No Justice, No Compensation – By Grace E.
From: Women and Disability – An Issue. A Collection of writings by women with disabilities. This booklet was produced by the Melbourne based Women with Disabilities Feminist Collective in the late 1980’s. The exact publishing date is unknown. Copyright.
The moment a person becomes an accident victim, your life changes dramatically. Not only do you have to face the problems related to your injury, but you also endure doctors, solicitors and financial difficulties. No-one consults you with regard to your medical and legal procedures. It is accepted that you are a pawn in a legal and medical game.
Women are not as important in compensation claims. Women’s position within the social environment as mother or wife (any other role is not even considered) is not seen as imperative or important. Nor does society see women as joint contributors within the family structure.
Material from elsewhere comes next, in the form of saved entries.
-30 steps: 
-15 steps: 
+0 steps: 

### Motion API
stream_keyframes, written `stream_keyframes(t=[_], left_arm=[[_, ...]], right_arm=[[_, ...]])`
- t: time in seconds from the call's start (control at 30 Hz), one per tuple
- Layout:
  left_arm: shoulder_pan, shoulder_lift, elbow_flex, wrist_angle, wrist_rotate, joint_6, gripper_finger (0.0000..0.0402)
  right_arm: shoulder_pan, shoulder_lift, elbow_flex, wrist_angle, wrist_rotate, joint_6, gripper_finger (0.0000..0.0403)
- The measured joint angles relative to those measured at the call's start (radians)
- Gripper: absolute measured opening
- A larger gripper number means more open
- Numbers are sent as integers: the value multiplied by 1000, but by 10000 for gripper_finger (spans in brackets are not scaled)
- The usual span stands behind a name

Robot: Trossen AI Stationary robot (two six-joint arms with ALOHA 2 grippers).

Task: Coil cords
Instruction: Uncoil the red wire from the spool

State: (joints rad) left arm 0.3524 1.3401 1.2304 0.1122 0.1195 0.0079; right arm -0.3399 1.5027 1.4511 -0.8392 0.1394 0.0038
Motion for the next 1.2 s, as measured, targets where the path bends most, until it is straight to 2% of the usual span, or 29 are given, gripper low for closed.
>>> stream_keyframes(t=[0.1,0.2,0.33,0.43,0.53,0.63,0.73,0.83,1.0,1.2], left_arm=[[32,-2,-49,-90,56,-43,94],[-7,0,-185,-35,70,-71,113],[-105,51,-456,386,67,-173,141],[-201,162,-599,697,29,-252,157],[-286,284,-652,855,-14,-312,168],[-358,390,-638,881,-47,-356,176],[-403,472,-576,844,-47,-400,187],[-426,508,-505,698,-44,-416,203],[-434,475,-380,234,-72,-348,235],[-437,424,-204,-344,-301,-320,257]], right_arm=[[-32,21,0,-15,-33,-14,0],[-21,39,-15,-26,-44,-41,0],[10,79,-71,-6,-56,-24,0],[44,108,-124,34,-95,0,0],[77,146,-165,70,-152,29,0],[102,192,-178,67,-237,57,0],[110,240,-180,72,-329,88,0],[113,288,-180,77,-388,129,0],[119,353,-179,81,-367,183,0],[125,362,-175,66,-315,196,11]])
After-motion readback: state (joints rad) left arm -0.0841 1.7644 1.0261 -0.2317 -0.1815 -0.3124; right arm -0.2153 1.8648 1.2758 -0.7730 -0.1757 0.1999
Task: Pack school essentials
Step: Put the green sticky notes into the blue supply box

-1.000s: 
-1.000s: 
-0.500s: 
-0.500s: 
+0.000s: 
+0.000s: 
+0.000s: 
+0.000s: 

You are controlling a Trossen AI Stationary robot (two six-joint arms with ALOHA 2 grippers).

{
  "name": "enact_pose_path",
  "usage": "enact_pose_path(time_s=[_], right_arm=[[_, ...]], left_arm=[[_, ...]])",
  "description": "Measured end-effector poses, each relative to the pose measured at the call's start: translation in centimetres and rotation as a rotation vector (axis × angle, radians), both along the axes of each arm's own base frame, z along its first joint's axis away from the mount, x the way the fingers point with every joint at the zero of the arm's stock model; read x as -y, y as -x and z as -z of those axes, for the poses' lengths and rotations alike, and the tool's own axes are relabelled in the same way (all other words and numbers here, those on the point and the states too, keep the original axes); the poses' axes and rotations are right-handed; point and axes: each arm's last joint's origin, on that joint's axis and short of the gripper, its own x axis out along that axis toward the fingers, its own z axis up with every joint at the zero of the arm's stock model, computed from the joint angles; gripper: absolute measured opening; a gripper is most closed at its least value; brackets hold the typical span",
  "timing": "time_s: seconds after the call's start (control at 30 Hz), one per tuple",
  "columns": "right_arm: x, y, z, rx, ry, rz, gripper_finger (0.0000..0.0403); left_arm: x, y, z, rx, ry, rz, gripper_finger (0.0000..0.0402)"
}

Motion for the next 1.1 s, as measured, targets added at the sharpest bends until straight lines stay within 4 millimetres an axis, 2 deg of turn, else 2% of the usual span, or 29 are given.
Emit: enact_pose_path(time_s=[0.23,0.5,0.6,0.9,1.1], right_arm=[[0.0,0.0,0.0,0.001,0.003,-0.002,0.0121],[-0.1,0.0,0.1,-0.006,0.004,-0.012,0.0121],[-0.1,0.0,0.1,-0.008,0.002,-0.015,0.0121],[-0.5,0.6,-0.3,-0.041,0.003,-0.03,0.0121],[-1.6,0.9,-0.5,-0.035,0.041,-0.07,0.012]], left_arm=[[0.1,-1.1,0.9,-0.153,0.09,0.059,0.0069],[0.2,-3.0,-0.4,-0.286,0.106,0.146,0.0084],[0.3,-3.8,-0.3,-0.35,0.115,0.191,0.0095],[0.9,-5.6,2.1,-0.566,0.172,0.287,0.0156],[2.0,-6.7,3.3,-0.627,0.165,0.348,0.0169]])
The following are a few examples:
If you have lost your ability to support your child (children) due to injury and consequent withdrawal of financial support you feel redundant within society. Your loss of wage earning capacity and your dependence on others contribute to your feelings of inadequacy. You are further frustrated and angered by being robbed of the right to make your own decisions. The medical profession does nothing to reassure you.
At this stage, after a series of tests etc, it is presumed that you will not be returning to the work force for some time, if ever, because of your injuries. You are forced to become dependent on the family.
There is no consultation, no explanation, no problem “solved”. You are unable to maintain your independence. You are not kept informed, nor are you treated as a reasonable, intelligent person. Your disability is seen in terms of its cosmetic devaluation and your loss of marriage-ability. If you are incapacitated for work, but you still look okay you receive less compensation because you can still get a husband and bear children.
The inference is that men are the real providers and “take care” of women. Any frustration you may feel in regard to your inability to physically deal with a situation is disregarded as long as you are still attractive. If you are lesbian your “market value” is further decreased in terms of your not being marriage material.
Generally, you have to face humiliation by psychiatrists because your disability is regarded as being emotionally based and not physical. Whereupon men, being more “logical” than you, do not have to face as many psychiatrists.
As compensation claims stand even the traditional role of you as “wife and mother” is not seen as being a valuable contribution to the society. Your choice to fulfil whatever role you want is invalidated by the traditional male view of the position you should hold in our society. Those views are further substantiated by our legal system.
Until women are recognised as having a valid choice and seen as making a valuable contribution to our society, compensation as it stands is no compensation to women who incur disabilities.